Wednesday, March 4, 2015

More Costumes: the Renaissance Faire


         When Robbie was about eight, one of the engineers at Intel told us we MUST go to the Renaissance Faire in Apache Junction.  Ours is the first Ren Faire in the circuit, because the weather in Phoenix is usually nice in February and March
         We found that after one pays the entrance fee, quite a lot of the other attractions cost.  The elephant ride, the museum of torture, all the games…
         However, the shows are free.  And people dress up.  They dress up!  In costumes!  Alert costume making mode.
         The first year Robbie dressed as a wizard and I as a merchant’s wife.  We were harassed by Ded Bob: he called Robbie pencil head, and me the Pepto-Bismol lady.  I found out that Ded Bob does not appreciate being harassed back, either.
      
Pencil Head and Pink Lady.  Robbie said the tights were uncomfortable, too.
        So I started research on Renaissance clothing.  No one wore purple except royalty.  Everyone had to wear a hat.  This was decreed by Queen Elizabeth to support the wool industry.  And the costumes got more authentic:

The dragon cape.  My costume is pretty authentic this year.
Dragon trainer


The shirt is red, and the hats have changed.  Notice the bags hanging from the belt:  no one had pockets.

Robbie's Pirate costume was a hit, and his own design.  I got hassled for wearing purple and not being an aristocrat.  Some people take the Ren Faire too seriously.

A lot of people took Robbie's picture this year. This was Pirate of the Carribean time, and he did look a lot like Johnny Depp. We found the pewter tankards at Goodwill, and the leather straps at a hobby store.
Still in purple, Robbie has his final wizard costume.  A lot of people complained about the stick: whenever we sat down they had to walk around it.  Of course, some of them were smoking at the time, which is much more obnoxious.


I kept researching Renaissance clothing.  One year I was a lady of the court, but those clothes are very uncomfortable.  So I went back to being a Merchant's Wife.  The Renaissance was the start of the Middle Class:  Nobles were not allowed to engage in trade, yet exploration had opened up new avenues for buying and selling, so the lower classes began to start up businesses.  Some of them became richer than the nobility.  
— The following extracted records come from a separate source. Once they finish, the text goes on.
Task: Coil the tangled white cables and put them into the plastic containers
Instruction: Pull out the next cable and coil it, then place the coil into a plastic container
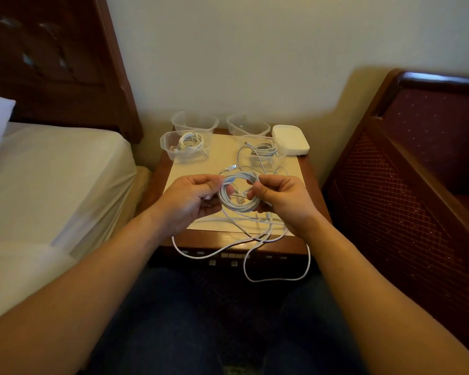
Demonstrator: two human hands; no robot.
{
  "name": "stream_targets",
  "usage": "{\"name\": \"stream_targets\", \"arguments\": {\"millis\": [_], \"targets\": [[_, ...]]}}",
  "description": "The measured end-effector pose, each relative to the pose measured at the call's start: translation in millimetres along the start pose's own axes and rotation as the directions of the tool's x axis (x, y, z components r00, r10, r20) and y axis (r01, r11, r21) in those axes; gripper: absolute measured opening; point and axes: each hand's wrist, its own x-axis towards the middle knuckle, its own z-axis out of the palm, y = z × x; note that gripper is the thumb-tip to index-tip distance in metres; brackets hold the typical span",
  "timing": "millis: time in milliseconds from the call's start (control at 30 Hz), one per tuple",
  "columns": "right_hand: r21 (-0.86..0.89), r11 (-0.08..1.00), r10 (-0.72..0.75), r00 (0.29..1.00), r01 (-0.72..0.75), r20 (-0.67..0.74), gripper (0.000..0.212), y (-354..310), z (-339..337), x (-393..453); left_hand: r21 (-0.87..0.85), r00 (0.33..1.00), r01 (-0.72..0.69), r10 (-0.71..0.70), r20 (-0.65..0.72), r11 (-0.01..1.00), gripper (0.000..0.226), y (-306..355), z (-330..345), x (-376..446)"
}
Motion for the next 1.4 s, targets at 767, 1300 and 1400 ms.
{"name": "stream_targets", "arguments": {"millis": [767,1300,1400], "targets": [[-0.053,0.967,0.234,0.946,-0.251,-0.224,0.016,-5.6,-8.6,112.8,-0.099,0.984,0.149,-0.158,-0.081,0.984,0.035,4.6,-15.9,119.4],[-0.054,0.97,0.183,0.863,-0.235,-0.471,0.013,10.0,-41.0,208.9,0.995,0.99,0.054,0.138,-0.041,-0.09,0.071,-70.0,-81.0,175.3],[-0.08,0.97,0.158,0.842,-0.231,-0.517,0.015,21.2,-45.8,237.5,0.991,0.989,0.058,0.143,-0.041,-0.119,0.079,-73.7,-83.1,177.3]]}}
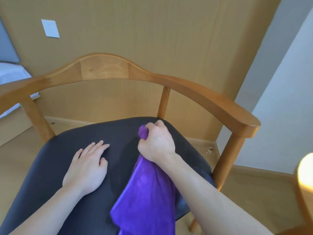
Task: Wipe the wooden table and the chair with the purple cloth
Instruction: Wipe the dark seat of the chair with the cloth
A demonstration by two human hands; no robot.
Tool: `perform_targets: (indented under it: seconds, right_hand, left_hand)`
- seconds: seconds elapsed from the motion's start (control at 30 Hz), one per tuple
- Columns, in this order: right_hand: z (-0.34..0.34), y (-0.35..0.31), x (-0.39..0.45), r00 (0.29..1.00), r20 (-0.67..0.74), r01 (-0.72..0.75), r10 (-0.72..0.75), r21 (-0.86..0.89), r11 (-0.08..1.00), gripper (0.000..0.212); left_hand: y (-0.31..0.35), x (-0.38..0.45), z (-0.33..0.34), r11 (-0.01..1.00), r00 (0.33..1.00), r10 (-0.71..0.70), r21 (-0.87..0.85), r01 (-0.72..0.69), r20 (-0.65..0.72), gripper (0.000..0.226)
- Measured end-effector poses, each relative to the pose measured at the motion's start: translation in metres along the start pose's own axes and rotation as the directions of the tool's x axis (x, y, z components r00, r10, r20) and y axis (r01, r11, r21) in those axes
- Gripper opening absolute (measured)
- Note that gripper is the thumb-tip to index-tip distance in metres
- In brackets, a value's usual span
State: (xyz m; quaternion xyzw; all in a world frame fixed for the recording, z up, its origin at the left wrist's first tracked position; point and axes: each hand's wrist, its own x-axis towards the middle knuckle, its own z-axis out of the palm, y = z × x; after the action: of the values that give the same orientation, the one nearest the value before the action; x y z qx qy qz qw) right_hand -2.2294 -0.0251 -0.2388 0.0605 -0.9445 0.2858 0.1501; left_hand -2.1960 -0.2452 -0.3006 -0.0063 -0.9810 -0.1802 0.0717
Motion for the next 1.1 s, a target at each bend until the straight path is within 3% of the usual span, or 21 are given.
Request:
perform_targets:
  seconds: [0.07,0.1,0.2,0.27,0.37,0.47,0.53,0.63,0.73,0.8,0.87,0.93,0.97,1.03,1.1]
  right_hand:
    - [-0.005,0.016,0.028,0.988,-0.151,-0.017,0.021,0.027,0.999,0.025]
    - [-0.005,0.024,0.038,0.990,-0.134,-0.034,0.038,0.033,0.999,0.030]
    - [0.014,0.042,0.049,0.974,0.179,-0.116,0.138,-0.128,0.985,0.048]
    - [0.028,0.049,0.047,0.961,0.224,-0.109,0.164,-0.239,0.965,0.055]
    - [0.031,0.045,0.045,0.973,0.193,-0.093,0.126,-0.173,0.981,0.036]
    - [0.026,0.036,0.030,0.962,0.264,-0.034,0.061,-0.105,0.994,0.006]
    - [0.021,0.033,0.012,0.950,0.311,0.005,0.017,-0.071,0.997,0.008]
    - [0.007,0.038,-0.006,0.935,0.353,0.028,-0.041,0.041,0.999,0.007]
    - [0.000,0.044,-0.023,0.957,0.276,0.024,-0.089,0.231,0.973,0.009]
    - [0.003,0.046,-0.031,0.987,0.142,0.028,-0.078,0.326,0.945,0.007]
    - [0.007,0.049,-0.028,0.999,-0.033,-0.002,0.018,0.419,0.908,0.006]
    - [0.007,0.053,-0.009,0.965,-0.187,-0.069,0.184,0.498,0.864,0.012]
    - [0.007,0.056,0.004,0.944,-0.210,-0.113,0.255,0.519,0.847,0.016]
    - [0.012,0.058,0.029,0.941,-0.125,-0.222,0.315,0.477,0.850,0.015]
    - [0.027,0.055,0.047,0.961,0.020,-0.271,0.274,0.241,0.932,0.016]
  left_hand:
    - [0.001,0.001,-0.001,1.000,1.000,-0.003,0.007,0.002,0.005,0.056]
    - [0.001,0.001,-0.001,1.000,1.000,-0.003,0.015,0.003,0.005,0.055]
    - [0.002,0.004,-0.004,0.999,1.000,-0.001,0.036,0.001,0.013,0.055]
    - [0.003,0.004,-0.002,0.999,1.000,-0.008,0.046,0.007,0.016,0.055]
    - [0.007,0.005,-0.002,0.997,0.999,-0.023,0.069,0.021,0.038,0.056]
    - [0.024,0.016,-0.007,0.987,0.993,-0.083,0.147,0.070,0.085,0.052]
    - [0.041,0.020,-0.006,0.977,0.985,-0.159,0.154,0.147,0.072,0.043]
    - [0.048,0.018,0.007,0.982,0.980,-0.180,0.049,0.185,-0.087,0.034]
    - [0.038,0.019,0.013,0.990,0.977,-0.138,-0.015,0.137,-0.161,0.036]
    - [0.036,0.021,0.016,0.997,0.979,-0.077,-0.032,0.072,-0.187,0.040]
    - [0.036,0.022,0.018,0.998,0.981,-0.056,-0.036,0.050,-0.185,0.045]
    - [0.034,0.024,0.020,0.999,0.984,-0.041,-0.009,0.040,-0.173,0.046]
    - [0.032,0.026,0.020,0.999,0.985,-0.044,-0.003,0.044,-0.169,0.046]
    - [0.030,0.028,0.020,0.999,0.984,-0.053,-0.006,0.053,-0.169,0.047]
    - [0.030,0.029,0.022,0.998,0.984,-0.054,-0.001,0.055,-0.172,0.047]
They were dressing like nobility, too, so no one could tell who was royal and who wasn't.  The Queen first passed laws against wearing certain items, like fur, but then decided to tax them.  Upstart middle class ladies could wear fur if they paid for it, and the Queen got more money for the treasury.
On Robbie's birthday, I asked Don Juan to embarrass him, so he was called up to be the whipping boy.


Robbie and I were wandering around the Indoor Swap Meet one weekend, and found a Renaissance booth.  It was unmanned, so we asked the merchant next to it where the proprietor was.  He said, "I was supposed to watch the shop for ten minutes, but he's been gone an hour.  So anything you want is half off.  I bought my black hat and a black bag with a silver pentagram.  Robbie found a great pair of boots.  


My final costume, pretty much.  Comfortable and cool.  We found the hat at a half-off sale, and I barely escaped being disemboweled by Robbie in the resulting fight over it.  He wound up with the boots, though  

When we sold the house, I told Robbie and Renata that we had to go to the Ren Faire one last time.  "I'll never be able to go once you leave, "sniff sniffle, "so this will be my last Ren Faire."  Puppy dog eyes.  "And Renata has to dress up."

Renata was not convinced, but I overrode her and shortened one of my costumes.  The great thing about Ren costumes is they are basically a big bag with a vest that laces up, one size fits all.  We told her that if we were dressed up and she was not, she would look like a geek.  We insisted that the stage performers never call anyone up to embarass if they are in Garb.  She still hated it.
I dyed the Pepto-Bismol outfit so it wasn't as glaring.  Renata still hated it.  But she sucked it up and was a good sport.  Robbie has stolen my black velvet bag with the pentagram.  Also he has ditched the stick.

   So Renta doesn't like wearing costumes.  This is the only flaw I have found in this lovely young woman, so I guess I can live with it.  As long as I still get to dress up.  And when Robbie left town, he gave me the boots.